The task ::
Reproduce the following data exactly, minus any images.

Data extract ::

►

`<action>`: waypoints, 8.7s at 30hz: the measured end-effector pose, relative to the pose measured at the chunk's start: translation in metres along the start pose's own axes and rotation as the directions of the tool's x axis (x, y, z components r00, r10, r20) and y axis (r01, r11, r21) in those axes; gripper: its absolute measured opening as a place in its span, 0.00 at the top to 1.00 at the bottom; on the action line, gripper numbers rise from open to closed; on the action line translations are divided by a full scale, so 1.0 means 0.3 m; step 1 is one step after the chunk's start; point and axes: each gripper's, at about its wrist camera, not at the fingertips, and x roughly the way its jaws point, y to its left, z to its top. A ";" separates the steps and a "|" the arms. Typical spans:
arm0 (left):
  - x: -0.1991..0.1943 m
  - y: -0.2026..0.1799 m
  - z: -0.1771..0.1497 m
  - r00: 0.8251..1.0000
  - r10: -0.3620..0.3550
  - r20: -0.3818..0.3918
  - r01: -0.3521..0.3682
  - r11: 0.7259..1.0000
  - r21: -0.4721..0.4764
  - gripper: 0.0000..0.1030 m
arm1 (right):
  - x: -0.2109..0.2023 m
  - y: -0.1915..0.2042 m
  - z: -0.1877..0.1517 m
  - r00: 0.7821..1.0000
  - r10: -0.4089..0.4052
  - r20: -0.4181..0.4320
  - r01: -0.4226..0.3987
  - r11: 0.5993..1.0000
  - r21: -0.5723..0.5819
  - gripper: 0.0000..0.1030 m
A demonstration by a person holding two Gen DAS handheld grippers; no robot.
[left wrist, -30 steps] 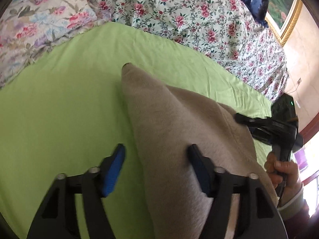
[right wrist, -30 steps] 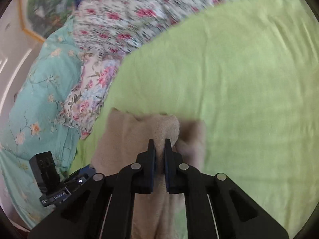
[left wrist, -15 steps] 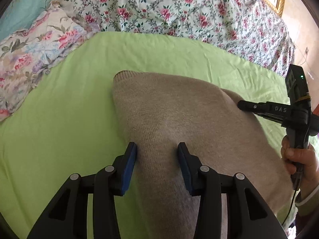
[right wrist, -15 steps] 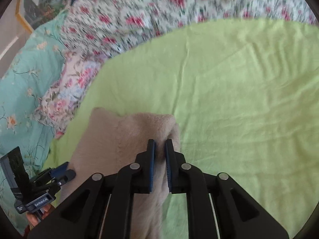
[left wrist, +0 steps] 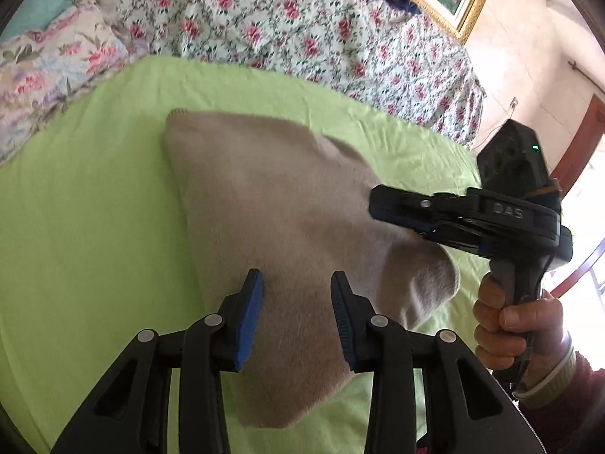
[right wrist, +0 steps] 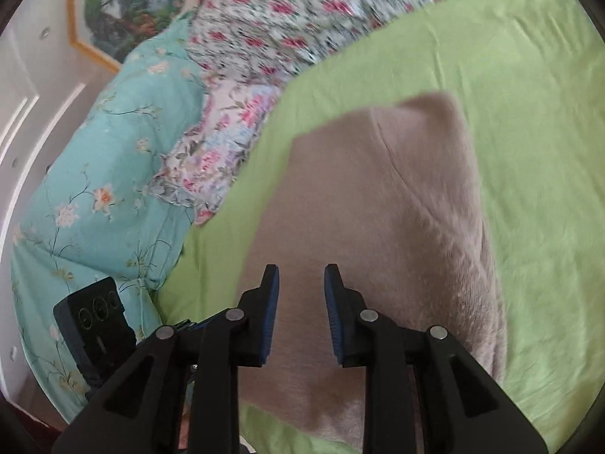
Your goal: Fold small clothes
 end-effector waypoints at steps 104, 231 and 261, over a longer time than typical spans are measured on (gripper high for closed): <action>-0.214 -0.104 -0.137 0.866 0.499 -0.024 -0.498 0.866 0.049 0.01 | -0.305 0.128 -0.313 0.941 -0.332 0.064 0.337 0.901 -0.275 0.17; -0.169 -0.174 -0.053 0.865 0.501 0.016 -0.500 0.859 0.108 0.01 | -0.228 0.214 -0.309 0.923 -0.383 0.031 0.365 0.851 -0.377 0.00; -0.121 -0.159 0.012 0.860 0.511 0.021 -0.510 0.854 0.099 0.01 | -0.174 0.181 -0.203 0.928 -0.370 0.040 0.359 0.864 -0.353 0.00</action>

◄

Solution ::
`<action>`: waypoints, 8.7s at 30hz: the measured end-effector pose, relative to the pose measured at the chunk's start: translation in metres along the start pose's own axes and rotation as the directions of the tool's x axis (x, y, z components r00, r10, r20) and y axis (r01, r11, r21) in those axes; gripper: its absolute measured opening as a place in its span, 0.00 at the top to 1.00 at the bottom; on the action line, gripper numbers rise from open to closed; on the action line translations are divided by a full scale, so 1.0 means 0.3 m; step 1 is one step after the chunk's start; point and axes: each gripper's, at about its wrist camera, not at the fingertips, and x roughly the way its jaws point, y to its left, z to its top. A ";" separates the steps and a "|" the arms. Typical spans:
arm0 (left):
  - x: -0.1991..0.1943 m
  - y: -0.2026..0.1799 m
  - z: -0.1771..0.1497 m
  - r00: 0.8251..1.0000
  - r10: -0.3620..0.3550
  - r20: -0.3818..0.3918
  - r01: -0.3521..0.3682
  - r11: 0.7259..1.0000
  - r21: -0.4721..0.4764
  - gripper: 0.0000..0.1030 m
arm1 (right):
  - x: -0.2109..0.2023 m
  - y: -0.1915..0.2042 m
  - z: -0.1877..0.1517 m
  - r00: 0.7821..1.0000
  - r10: -0.4089..0.4052
  - r20: -0.4181..0.4320
  - r01: -0.4226..0.3987
  - r11: 0.5993..1.0000
  - r21: -0.5723..0.5819
  - gripper: 0.0000..0.1030 m
A demonstration by a person holding two Gen DAS handheld grippers; no robot.
[left wrist, -30 steps] 
[right wrist, -30 steps] 
[left wrist, -15 steps] 
[right wrist, -15 steps] 
[left wrist, +0 steps] 
[right wrist, +0 steps] 
Your goal: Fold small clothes
 end-effector waypoints at steps 104, 231 and 261, over a longer time than typical spans are measured on (gripper high for closed): <action>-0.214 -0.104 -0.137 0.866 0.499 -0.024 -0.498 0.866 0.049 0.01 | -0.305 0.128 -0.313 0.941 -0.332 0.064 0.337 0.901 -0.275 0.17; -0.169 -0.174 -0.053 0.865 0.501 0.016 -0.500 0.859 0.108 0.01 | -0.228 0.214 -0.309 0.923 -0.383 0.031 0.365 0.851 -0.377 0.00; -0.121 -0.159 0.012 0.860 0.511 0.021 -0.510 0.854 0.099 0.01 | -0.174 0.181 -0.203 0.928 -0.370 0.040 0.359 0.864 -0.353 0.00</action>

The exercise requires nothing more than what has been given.